> [PROBLEM STATEMENT] Would you give the listing back word for word once its pictures are removed?

> [DATA PROVIDED]
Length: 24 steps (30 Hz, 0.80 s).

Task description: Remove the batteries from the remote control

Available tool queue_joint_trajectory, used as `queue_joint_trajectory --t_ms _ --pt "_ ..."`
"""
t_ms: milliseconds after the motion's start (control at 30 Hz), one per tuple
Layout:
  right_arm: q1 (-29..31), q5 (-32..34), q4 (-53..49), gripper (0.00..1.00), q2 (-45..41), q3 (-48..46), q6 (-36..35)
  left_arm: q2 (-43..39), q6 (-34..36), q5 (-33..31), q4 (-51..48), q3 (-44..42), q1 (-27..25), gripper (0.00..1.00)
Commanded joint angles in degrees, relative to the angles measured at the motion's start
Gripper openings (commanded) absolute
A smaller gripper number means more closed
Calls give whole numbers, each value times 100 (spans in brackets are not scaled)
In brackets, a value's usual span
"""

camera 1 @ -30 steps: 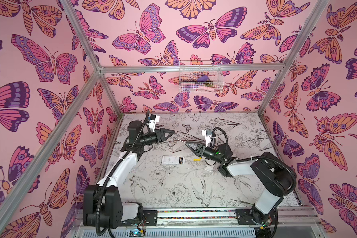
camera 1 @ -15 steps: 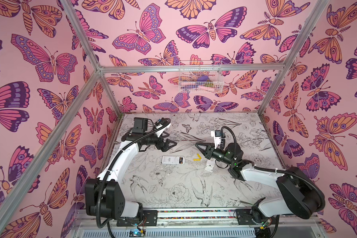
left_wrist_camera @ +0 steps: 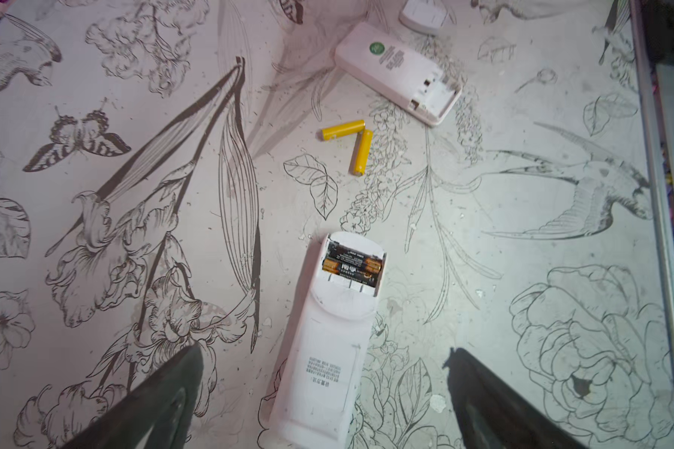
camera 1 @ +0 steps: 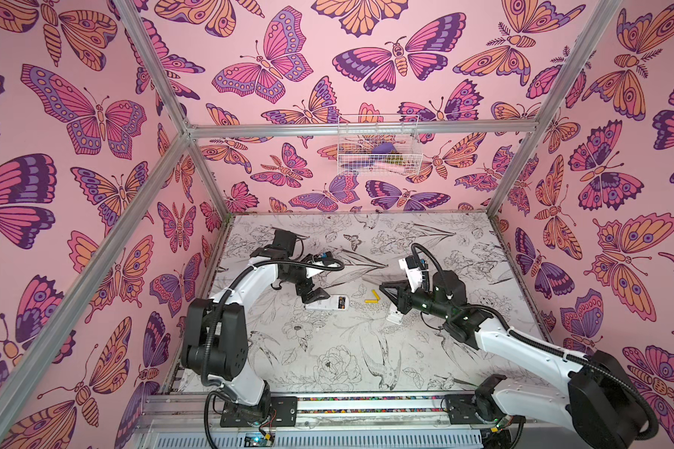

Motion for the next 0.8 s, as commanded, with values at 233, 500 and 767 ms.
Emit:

> [RESULT FOR THIS EXERCISE]
Length: 24 steps (30 Hz, 0.80 s).

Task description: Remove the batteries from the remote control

Available tool queue_joint_trajectory, used as `queue_joint_trajectory --t_ms _ --pt "_ ..."`
"""
t_ms: milliseconds after the motion's start (control at 30 Hz), one per tuple
Layout:
  right_arm: q1 (-29..31), q5 (-32..34), q4 (-53..49), gripper (0.00..1.00), q2 (-45..41), q3 (-48..46), q6 (-36..35)
  left_arm: q2 (-43..39), q6 (-34..36), q5 (-33..31), q4 (-51..48), q3 (-44..42), q1 (-27..25), gripper (0.00..1.00)
Commanded joint angles in degrees, relative to the angles measured at the motion's start
Gripper openings (commanded) absolute
A smaller gripper number means more closed
Calls give whole numbers, each value times 100 (spans in brackets are not scaled)
In brackets, a value's usual span
"""

camera 1 @ -30 steps: 
camera 1 @ -15 steps: 
left_wrist_camera @ +0 steps: 
camera 1 @ +0 steps: 

Motion for the next 0.8 s, as commanded, with values at 233, 500 and 767 ms.
Emit:

This is the complete output for the exercise.